Objective: To determine the incidence and risk factors of colonic perforation from a colonoscopy in a large population cohort.
Design: Retrospective, population-based, cohort study, followed by a nested case-control study.
Setting: California Medicaid program claims database.
Patients: A total of 277,434 patients (aged 18 years and older) who underwent a colonoscopy during 1995 to 2005, age, sex, and time matched to 4 unique general-population controls.
Main outcome measurements: Perforation incidence in the 7 days after colonoscopy (or matched index date for controls) with odds ratio (OR); multivariate logistic regression to calculate adjusted ORs for subsequent analysis of risk factors.

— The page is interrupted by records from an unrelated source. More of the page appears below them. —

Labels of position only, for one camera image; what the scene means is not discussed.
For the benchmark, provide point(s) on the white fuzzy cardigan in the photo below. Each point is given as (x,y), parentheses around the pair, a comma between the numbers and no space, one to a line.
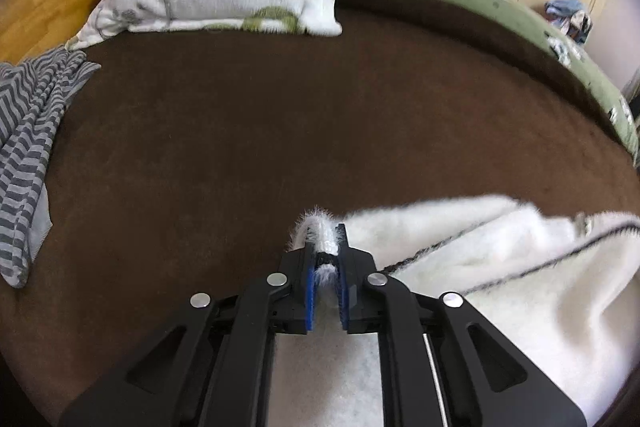
(500,247)

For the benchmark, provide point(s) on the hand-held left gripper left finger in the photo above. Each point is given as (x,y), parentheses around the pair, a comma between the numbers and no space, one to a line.
(310,297)

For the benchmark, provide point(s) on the pile of clothes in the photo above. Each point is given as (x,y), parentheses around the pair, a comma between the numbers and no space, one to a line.
(567,17)

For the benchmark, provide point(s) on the grey striped cloth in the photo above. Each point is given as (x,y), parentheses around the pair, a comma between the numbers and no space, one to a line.
(25,147)

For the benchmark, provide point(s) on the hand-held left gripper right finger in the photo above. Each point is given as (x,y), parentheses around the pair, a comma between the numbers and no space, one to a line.
(342,297)

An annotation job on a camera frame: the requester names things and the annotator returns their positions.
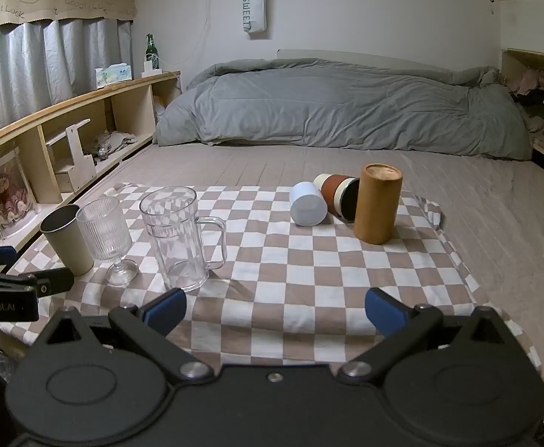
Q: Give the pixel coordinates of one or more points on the small wooden stool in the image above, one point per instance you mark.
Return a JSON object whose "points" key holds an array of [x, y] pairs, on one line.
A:
{"points": [[74, 158]]}

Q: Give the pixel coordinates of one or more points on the clear box with plush toy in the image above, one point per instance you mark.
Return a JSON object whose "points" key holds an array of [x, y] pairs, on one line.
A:
{"points": [[6, 195]]}

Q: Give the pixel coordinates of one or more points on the grey curtain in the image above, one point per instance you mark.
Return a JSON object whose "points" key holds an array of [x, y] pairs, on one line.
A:
{"points": [[39, 70]]}

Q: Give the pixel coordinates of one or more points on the beige metal cup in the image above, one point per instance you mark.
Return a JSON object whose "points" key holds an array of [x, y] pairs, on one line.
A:
{"points": [[67, 242]]}

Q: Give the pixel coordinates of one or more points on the brown checkered cloth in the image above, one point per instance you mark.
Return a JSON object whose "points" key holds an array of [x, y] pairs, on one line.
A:
{"points": [[281, 279]]}

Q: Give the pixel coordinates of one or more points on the white cup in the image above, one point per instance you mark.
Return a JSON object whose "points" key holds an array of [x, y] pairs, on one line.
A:
{"points": [[307, 207]]}

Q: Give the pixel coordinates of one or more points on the small white box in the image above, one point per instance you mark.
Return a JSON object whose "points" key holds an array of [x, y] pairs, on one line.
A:
{"points": [[148, 67]]}

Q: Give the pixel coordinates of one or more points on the clear glass mug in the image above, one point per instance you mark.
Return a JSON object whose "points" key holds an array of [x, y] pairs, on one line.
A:
{"points": [[174, 237]]}

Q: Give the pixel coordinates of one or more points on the white tote bag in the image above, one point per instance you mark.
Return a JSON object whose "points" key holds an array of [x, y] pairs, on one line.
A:
{"points": [[255, 7]]}

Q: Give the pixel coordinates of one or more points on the brown and cream cup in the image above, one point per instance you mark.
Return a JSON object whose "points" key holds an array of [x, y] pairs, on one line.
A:
{"points": [[339, 193]]}

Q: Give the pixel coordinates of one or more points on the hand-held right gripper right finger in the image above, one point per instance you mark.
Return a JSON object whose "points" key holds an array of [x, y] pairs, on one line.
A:
{"points": [[386, 314]]}

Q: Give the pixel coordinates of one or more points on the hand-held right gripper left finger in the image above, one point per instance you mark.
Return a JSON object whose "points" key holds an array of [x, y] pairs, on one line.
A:
{"points": [[166, 309]]}

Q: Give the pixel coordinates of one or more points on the tissue box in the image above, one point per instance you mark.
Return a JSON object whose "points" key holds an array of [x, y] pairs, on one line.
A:
{"points": [[112, 75]]}

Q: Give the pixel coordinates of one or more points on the green glass bottle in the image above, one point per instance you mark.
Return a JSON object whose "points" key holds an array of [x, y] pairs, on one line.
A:
{"points": [[150, 49]]}

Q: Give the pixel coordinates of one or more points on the grey duvet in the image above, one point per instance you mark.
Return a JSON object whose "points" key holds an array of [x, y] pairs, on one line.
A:
{"points": [[337, 107]]}

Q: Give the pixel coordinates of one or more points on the ribbed glass goblet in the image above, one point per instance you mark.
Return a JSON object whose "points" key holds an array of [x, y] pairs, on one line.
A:
{"points": [[106, 235]]}

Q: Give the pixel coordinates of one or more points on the pink crumpled clothing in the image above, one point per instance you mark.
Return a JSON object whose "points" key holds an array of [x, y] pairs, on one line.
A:
{"points": [[535, 79]]}

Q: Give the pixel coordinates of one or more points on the crumpled beige cloth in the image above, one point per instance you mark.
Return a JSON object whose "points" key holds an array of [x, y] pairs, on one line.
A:
{"points": [[111, 142]]}

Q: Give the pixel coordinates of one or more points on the tall tan cup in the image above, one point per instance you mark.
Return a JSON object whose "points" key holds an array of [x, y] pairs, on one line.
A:
{"points": [[378, 205]]}

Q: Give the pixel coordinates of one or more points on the long wooden shelf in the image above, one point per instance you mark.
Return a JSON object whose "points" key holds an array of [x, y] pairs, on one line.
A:
{"points": [[25, 121]]}

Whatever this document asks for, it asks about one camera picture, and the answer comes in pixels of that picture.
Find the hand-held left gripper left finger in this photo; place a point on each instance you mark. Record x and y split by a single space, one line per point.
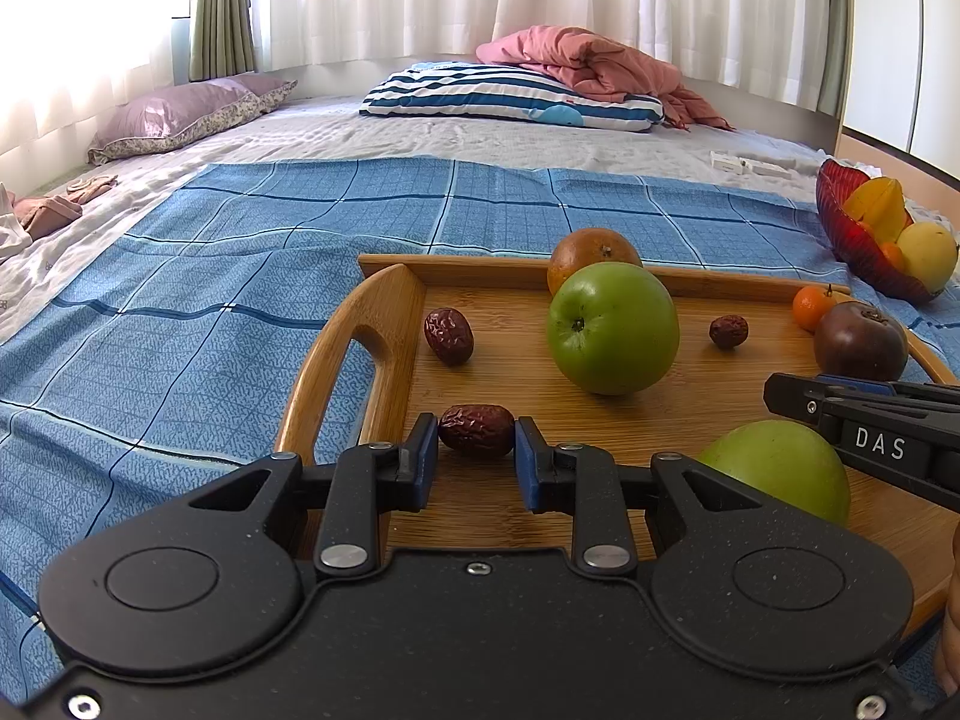
427 465

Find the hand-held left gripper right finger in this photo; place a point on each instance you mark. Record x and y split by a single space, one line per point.
526 465

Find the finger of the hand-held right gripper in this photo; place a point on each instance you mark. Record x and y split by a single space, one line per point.
795 394
855 385

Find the dark purple tomato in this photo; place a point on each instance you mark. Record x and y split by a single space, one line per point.
859 341

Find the dried red date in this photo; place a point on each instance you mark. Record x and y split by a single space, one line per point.
476 429
728 331
448 336

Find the green apple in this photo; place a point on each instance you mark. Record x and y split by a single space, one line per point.
611 330
772 465

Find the small tangerine with leaves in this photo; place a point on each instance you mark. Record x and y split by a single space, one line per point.
811 309

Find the large orange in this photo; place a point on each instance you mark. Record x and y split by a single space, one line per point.
592 249

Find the person's right forearm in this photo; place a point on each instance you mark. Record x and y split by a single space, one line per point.
949 637

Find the small orange kumquat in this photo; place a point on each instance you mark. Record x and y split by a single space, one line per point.
892 255

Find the yellow mango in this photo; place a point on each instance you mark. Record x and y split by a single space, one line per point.
928 255

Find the red glass bowl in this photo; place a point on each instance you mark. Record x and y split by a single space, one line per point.
844 232

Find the yellow starfruit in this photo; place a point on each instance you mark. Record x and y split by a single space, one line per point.
883 206

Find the white small box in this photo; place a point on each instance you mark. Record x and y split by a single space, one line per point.
726 162
769 169

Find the blue checked sheet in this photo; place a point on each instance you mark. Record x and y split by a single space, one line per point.
187 315

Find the bed with grey sheet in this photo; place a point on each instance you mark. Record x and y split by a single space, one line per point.
375 139

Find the white wardrobe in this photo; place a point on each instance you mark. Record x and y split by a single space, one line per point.
907 37

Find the green curtain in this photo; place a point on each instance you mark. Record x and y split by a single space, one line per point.
836 30
221 15

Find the blue white striped pillow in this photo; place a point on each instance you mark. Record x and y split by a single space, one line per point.
465 94

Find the pink blanket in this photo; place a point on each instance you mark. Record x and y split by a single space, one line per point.
592 56

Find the purple pillow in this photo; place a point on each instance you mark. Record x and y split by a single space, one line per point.
172 116

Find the small pink garment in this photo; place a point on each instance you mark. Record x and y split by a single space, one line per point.
90 187

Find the wooden bed frame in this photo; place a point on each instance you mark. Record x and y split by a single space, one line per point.
870 154

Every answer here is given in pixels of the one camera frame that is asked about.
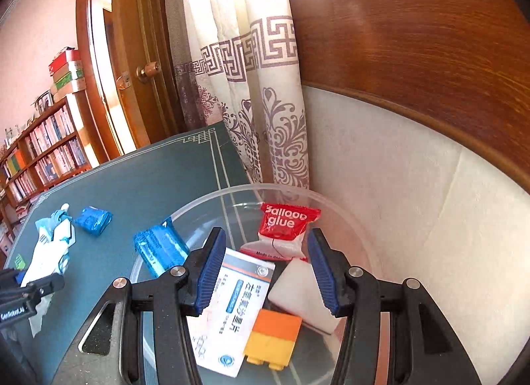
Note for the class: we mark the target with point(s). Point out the red and white glue packet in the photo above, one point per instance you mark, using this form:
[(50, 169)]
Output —
[(285, 223)]

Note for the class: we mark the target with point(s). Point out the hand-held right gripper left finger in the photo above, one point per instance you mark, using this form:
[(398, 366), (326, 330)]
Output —
[(211, 275)]

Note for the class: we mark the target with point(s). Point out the dark blue packet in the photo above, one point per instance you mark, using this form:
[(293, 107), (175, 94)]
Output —
[(93, 221)]

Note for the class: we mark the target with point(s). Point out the white sponge with black layer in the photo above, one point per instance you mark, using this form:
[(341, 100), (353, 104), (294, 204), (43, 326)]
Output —
[(298, 290)]

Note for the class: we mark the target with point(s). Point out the orange and yellow toy block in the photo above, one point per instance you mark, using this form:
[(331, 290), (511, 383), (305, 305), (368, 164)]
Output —
[(273, 339)]

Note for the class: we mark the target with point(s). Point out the light blue packet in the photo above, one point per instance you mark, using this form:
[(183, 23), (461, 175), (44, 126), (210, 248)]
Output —
[(159, 248)]

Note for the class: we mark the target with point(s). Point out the wooden bookshelf with books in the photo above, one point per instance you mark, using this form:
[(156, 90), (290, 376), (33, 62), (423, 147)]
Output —
[(45, 149)]

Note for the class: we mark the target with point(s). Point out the cream patterned curtain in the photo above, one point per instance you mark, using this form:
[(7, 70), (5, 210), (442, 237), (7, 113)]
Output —
[(248, 78)]

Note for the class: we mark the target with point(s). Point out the white printed packet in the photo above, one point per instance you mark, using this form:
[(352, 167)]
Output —
[(47, 252)]

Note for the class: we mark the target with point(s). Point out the blue cloth with white ribbon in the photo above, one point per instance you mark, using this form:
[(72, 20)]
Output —
[(51, 221)]

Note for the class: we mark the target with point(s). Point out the clear plastic bowl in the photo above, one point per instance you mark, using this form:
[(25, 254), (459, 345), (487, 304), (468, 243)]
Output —
[(232, 211)]

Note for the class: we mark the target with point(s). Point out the wooden door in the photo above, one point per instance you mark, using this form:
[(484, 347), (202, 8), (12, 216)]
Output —
[(132, 37)]

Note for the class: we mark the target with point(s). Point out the brown wooden wall panel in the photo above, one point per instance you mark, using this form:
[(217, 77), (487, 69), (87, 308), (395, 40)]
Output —
[(414, 58)]

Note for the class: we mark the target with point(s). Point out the brass door knob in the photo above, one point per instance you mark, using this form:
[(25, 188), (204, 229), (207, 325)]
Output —
[(148, 70)]

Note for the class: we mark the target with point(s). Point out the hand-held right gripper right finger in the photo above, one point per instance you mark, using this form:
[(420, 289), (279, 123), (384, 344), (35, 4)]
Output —
[(325, 275)]

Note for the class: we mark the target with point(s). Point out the white barcode box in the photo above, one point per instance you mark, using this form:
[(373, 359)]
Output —
[(236, 310)]

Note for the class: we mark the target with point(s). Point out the stack of coloured boxes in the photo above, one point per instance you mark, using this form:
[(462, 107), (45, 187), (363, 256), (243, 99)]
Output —
[(68, 74)]

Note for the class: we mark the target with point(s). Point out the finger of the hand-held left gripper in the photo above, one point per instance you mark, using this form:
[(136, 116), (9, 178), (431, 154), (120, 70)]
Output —
[(45, 285), (10, 278)]

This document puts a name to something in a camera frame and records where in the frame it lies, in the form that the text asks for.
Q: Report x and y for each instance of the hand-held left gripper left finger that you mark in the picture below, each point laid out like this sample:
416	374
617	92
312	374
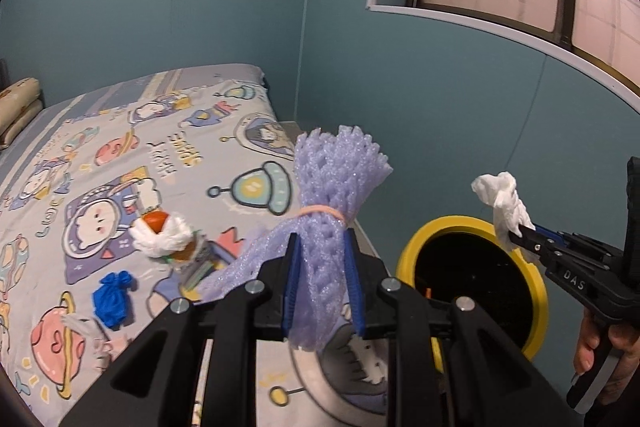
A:
292	287

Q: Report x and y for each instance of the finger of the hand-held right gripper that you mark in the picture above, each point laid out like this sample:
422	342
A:
532	244
552	234

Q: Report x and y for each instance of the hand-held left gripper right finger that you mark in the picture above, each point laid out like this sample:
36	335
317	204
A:
356	287

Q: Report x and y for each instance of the yellow rimmed black trash bin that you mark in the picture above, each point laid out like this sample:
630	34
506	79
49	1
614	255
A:
430	232

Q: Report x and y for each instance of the green snack packet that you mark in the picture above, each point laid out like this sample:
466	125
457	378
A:
202	264

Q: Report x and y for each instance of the purple foam fruit net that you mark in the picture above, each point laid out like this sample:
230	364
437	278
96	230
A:
325	187

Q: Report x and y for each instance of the person's right hand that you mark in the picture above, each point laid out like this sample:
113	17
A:
585	347

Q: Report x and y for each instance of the small orange peel piece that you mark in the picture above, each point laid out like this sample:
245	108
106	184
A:
156	223

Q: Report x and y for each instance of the blue rubber glove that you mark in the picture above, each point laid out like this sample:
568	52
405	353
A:
112	299

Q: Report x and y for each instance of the grey cloth scrap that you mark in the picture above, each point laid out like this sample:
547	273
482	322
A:
95	339

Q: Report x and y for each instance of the cartoon printed blanket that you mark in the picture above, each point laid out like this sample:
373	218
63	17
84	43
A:
50	257

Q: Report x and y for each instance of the blue striped bedsheet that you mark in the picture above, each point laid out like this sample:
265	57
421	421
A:
150	82

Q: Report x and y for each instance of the beige pillows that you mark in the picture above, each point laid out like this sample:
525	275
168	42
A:
20	107

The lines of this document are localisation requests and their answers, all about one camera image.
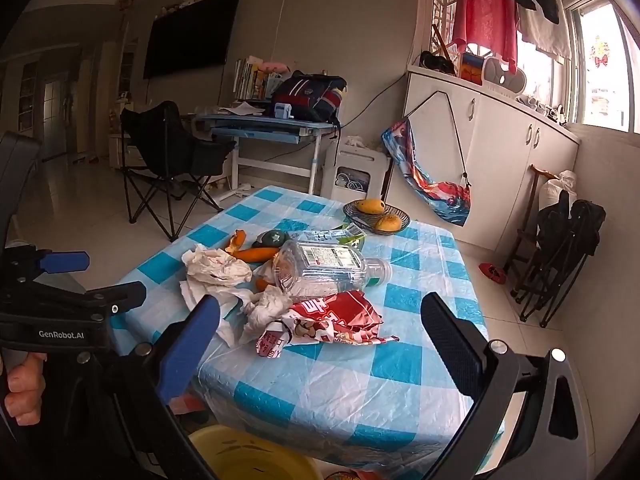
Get stained tissue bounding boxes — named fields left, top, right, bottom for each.
left=180, top=245, right=253, bottom=288

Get navy red backpack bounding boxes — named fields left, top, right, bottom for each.
left=271, top=71, right=348, bottom=123

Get colourful printed cloth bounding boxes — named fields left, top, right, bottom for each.
left=381, top=119, right=473, bottom=227

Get white cabinet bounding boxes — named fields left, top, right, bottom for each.
left=404, top=71, right=581, bottom=256

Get large orange peel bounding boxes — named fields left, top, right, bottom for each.
left=255, top=257, right=288, bottom=293

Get red snack wrapper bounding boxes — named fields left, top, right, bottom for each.
left=256, top=290, right=387, bottom=361

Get black bag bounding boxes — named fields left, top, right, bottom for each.
left=419, top=51, right=457, bottom=76

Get white plastic bag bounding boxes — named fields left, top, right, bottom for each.
left=542, top=170, right=579, bottom=211

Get black power cable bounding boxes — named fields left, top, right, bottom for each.
left=340, top=72, right=408, bottom=128

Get small curled orange peel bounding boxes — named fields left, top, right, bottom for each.
left=225, top=230, right=249, bottom=256

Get person's left hand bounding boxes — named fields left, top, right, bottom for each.
left=0, top=352, right=48, bottom=426

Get row of books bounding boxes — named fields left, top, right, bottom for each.
left=234, top=56, right=288, bottom=102

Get white plastic stool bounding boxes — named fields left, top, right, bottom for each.
left=322, top=146, right=391, bottom=200

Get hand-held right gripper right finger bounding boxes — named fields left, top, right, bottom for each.
left=420, top=292, right=593, bottom=480

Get wooden chair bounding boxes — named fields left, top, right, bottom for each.
left=502, top=164, right=557, bottom=272

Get white papers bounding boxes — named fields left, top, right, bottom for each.
left=217, top=101, right=266, bottom=116

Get blue study desk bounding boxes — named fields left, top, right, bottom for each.
left=192, top=112, right=342, bottom=198

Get white tissue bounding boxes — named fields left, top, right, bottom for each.
left=179, top=280, right=243, bottom=348
left=239, top=285, right=297, bottom=346

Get black hanging cord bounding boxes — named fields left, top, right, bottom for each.
left=410, top=91, right=474, bottom=196

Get black folding camp chair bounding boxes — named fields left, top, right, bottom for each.
left=120, top=101, right=237, bottom=242

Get window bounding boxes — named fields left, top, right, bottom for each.
left=570, top=0, right=640, bottom=135

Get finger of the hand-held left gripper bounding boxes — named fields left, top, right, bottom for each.
left=30, top=281, right=147, bottom=322
left=5, top=245, right=92, bottom=281

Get red hanging garment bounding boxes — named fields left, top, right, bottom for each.
left=452, top=0, right=521, bottom=76

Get blue white checked tablecloth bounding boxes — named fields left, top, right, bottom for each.
left=112, top=185, right=493, bottom=476

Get red slipper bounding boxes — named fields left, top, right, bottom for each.
left=478, top=261, right=507, bottom=283

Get red window ornament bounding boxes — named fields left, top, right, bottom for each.
left=590, top=35, right=612, bottom=68

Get dark wire fruit basket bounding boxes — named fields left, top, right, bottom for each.
left=342, top=199, right=411, bottom=235

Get white hanging garment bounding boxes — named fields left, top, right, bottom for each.
left=517, top=5, right=573, bottom=63

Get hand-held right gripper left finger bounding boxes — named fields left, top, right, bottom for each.
left=50, top=294, right=222, bottom=480

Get black wall television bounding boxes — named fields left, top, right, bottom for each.
left=143, top=0, right=242, bottom=80

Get clear plastic bottle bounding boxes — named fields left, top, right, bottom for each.
left=272, top=240, right=393, bottom=302

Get milk carton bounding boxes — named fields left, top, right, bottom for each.
left=300, top=225, right=367, bottom=257

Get glass panel door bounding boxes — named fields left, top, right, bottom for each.
left=42, top=72, right=72, bottom=161

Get orange blue box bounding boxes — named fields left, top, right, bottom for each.
left=460, top=52, right=485, bottom=84

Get long orange peel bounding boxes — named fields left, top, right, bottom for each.
left=232, top=247, right=281, bottom=263

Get dark green round fruit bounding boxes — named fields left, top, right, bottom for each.
left=252, top=230, right=289, bottom=250

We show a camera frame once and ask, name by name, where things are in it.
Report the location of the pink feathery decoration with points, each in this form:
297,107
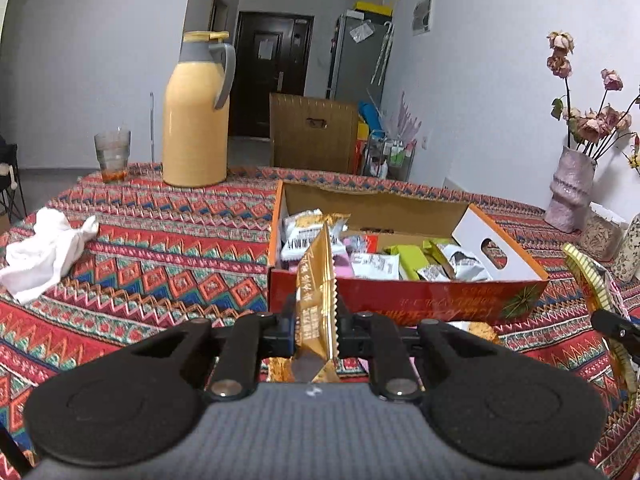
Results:
405,117

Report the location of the yellow thermos jug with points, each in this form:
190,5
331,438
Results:
195,130

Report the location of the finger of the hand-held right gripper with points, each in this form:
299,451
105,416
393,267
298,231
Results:
615,331

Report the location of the speckled ceramic vase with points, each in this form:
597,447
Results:
630,250

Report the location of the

Results: A total of 228 perforations were diagnosed after 277,434 colonoscopies, which corresponded to a cumulative 7-day incidence of 0.082%. The OR of getting a perforation from a colonoscopy compared with matched controls (n = 1,072,723) who did not undergo a colonoscopy was 27.6 (95% CI, 19.04-39.92), P < .001. On multivariate analysis, when comparing the group that had a perforation after a colonoscopy (n = 216) with those who did not (n = 269,496), increasing age, significant comorbidity, obstruction as an indication for the colonoscopy, and performance of invasive interventions during colonoscopy were significant positive predictors. Performance of biopsy or polypectomy did not affect the perforation risk. The rate of perforation did not change significantly over time.
Limitations: Validity of coding and capturing of all perforation diagnoses may possibly be deficient.
Conclusion: The risk of perforation from a colonoscopy is low, but, despite increased experience with the procedure, it remains unchanged over time.